__TASK DIRECTIONS__
Your task is to copy every line of the records below that contains "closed".

__AVAILABLE DATA__
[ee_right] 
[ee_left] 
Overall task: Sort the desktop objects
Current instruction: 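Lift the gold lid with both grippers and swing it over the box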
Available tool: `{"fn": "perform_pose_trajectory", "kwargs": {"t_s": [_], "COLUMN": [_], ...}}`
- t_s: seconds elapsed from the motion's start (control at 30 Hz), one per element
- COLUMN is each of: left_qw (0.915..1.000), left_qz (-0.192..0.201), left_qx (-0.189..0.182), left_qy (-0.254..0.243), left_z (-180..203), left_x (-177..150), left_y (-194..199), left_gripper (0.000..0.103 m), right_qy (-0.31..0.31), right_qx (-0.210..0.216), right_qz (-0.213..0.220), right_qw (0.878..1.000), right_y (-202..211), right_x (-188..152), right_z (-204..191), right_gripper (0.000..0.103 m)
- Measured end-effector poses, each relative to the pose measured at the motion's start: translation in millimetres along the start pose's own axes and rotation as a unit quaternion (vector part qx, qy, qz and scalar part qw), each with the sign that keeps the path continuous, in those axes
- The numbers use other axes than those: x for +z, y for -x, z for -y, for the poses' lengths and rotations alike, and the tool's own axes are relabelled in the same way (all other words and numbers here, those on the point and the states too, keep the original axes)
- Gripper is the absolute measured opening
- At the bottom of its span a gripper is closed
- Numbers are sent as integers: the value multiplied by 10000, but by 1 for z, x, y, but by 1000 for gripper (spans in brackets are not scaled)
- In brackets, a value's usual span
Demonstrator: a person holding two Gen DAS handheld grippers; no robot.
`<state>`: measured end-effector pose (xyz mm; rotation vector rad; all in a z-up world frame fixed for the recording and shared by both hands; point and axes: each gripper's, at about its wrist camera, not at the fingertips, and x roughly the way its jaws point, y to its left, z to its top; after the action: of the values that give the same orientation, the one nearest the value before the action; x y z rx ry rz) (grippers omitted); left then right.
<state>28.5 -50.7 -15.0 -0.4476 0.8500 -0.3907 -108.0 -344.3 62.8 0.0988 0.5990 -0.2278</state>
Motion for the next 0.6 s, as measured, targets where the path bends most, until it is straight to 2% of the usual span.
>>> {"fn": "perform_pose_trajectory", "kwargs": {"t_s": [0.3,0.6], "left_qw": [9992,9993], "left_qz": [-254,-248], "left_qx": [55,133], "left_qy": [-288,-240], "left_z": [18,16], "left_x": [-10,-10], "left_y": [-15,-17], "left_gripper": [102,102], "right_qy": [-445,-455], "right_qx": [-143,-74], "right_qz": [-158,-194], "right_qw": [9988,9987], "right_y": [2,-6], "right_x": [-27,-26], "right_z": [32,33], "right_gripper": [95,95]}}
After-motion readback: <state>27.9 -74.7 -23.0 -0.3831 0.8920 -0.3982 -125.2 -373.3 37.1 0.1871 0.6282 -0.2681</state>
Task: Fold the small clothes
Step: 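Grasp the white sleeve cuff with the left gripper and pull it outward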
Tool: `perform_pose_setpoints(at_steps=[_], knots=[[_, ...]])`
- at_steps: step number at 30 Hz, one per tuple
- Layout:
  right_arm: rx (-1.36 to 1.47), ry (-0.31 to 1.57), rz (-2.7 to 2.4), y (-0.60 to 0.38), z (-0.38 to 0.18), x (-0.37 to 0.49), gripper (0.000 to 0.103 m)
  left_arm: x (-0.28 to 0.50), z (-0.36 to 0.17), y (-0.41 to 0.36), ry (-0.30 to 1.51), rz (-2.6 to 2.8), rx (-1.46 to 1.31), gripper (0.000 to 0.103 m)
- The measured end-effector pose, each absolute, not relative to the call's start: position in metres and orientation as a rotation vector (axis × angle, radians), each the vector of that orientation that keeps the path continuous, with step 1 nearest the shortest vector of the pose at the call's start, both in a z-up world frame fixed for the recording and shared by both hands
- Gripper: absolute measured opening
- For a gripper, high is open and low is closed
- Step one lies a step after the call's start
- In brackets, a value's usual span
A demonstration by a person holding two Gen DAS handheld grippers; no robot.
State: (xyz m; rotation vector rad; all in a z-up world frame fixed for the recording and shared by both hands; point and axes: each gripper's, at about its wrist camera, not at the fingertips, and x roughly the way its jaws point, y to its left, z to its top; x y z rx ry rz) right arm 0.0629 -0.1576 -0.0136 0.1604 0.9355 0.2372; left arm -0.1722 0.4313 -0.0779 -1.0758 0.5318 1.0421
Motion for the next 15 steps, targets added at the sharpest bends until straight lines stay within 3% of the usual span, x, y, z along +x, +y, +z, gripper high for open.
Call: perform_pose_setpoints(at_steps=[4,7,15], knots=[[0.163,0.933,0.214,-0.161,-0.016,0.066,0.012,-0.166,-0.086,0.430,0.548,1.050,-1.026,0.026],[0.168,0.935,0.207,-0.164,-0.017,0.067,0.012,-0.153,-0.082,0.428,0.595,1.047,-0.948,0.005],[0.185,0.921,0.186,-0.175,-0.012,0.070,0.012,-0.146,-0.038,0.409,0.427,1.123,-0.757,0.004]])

__SOLUTION TO THE EXERCISE__
- At the bottom of its span a gripper is closed
- For a gripper, high is open and low is closed

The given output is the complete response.